## Exercise data
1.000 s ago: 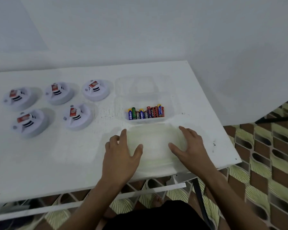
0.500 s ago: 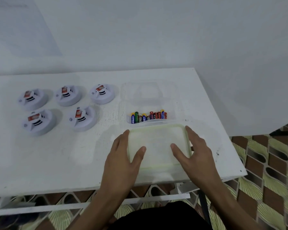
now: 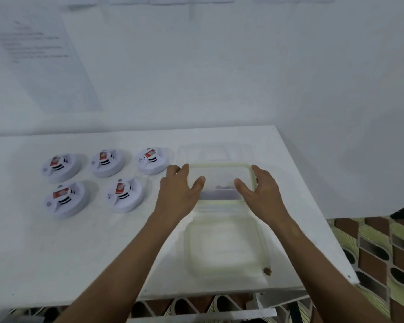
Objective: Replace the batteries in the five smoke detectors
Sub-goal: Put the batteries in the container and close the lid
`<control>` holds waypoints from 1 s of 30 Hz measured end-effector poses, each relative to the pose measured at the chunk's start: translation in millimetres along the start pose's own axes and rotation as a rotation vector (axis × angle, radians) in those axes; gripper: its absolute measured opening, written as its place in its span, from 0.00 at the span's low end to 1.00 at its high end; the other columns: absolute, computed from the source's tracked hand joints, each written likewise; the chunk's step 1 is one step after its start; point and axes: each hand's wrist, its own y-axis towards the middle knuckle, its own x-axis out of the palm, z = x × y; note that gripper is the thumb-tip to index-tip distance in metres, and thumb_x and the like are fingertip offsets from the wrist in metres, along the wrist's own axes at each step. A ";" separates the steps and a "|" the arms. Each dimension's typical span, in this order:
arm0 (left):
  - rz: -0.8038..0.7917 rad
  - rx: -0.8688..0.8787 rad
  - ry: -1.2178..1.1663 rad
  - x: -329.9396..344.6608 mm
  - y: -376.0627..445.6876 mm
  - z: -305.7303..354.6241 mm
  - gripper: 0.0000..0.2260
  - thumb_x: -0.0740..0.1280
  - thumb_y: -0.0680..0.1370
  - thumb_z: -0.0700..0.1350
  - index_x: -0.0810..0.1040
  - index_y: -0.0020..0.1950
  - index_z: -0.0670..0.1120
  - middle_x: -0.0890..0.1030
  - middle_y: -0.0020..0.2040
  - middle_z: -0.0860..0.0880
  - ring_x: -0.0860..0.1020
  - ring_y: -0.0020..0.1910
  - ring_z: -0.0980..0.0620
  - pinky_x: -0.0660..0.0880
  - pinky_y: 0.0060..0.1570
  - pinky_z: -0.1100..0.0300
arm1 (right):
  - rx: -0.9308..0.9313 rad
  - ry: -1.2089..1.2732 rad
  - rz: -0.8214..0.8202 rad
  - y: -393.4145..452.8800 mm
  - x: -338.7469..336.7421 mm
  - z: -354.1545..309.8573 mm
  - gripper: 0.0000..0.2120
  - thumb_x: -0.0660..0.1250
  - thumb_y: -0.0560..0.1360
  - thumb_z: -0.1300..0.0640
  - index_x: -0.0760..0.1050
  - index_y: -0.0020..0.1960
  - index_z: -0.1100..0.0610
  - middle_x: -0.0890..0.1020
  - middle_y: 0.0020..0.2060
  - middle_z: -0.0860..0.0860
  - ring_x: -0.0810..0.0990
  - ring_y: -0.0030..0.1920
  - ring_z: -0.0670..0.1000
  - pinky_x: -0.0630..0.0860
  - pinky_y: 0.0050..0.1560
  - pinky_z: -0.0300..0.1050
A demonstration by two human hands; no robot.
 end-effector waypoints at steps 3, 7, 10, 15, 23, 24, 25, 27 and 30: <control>-0.014 -0.038 0.015 6.0 1.1 -4.8 0.27 0.61 0.79 0.59 0.66 0.74 0.47 0.67 0.67 0.45 0.68 0.66 0.42 0.67 0.62 0.53 | 0.024 -0.004 -0.030 -0.8 4.1 2.7 0.27 0.66 0.78 0.48 0.66 0.73 0.59 0.70 0.70 0.54 0.64 0.73 0.56 0.61 0.63 0.40; -0.022 -0.067 -0.044 8.2 -0.9 -5.7 0.27 0.61 0.78 0.59 0.65 0.74 0.48 0.69 0.66 0.44 0.68 0.66 0.46 0.67 0.61 0.56 | 0.017 0.010 -0.050 -1.0 5.6 7.1 0.25 0.67 0.78 0.49 0.67 0.71 0.57 0.73 0.66 0.53 0.70 0.67 0.54 0.65 0.60 0.41; -0.030 -0.085 -0.157 6.5 -10.7 4.5 0.24 0.62 0.80 0.54 0.64 0.73 0.46 0.68 0.67 0.45 0.68 0.58 0.55 0.60 0.52 0.66 | 0.016 0.049 -0.055 -2.9 4.4 4.7 0.25 0.68 0.78 0.48 0.68 0.71 0.55 0.76 0.64 0.50 0.74 0.65 0.52 0.69 0.62 0.42; -0.026 -0.088 -0.189 9.0 -29.4 0.9 0.26 0.62 0.80 0.54 0.62 0.75 0.47 0.67 0.70 0.46 0.67 0.64 0.54 0.57 0.53 0.68 | -0.002 0.071 -0.067 -11.7 6.3 13.8 0.11 0.68 0.77 0.49 0.71 0.56 0.47 0.79 0.51 0.46 0.78 0.53 0.49 0.74 0.54 0.44; -0.086 -0.011 -0.083 1.5 -15.6 -5.7 0.30 0.63 0.79 0.55 0.58 0.77 0.46 0.60 0.75 0.47 0.62 0.73 0.51 0.57 0.58 0.65 | -0.086 -0.052 -0.134 -0.6 -0.1 16.9 0.33 0.67 0.77 0.46 0.58 0.77 0.51 0.62 0.76 0.48 0.61 0.75 0.51 0.61 0.73 0.46; -0.093 0.030 -0.056 -1.2 -13.2 -6.6 0.31 0.64 0.79 0.54 0.58 0.77 0.47 0.59 0.76 0.49 0.60 0.74 0.53 0.56 0.59 0.66 | -0.121 -0.063 -0.138 -0.1 -1.7 17.2 0.32 0.68 0.77 0.48 0.59 0.77 0.51 0.62 0.76 0.47 0.61 0.75 0.50 0.61 0.72 0.43; -0.109 0.083 -0.032 -3.7 -10.7 -8.2 0.31 0.65 0.78 0.54 0.58 0.77 0.47 0.58 0.77 0.51 0.59 0.74 0.55 0.55 0.61 0.67 | -0.150 -0.076 -0.148 0.2 -2.9 18.4 0.31 0.68 0.78 0.50 0.60 0.76 0.51 0.62 0.76 0.46 0.61 0.75 0.49 0.59 0.70 0.40; -0.206 0.185 0.011 -8.2 -6.0 -11.6 0.37 0.69 0.74 0.60 0.56 0.78 0.52 0.55 0.78 0.54 0.55 0.76 0.58 0.54 0.66 0.66 | -0.199 -0.100 -0.187 1.3 -4.9 19.7 0.29 0.68 0.78 0.54 0.62 0.76 0.50 0.63 0.75 0.45 0.60 0.75 0.48 0.56 0.68 0.36; -0.389 0.243 0.101 -16.3 -2.9 -13.3 0.51 0.74 0.63 0.68 0.50 0.78 0.59 0.49 0.79 0.57 0.49 0.77 0.57 0.55 0.72 0.56 | -0.239 -0.108 -0.220 7.1 -7.4 20.1 0.29 0.69 0.76 0.54 0.64 0.75 0.49 0.64 0.74 0.44 0.61 0.74 0.47 0.59 0.72 0.40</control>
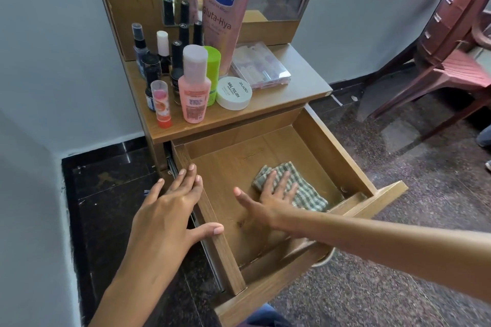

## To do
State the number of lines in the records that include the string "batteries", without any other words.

## Result for this exercise
2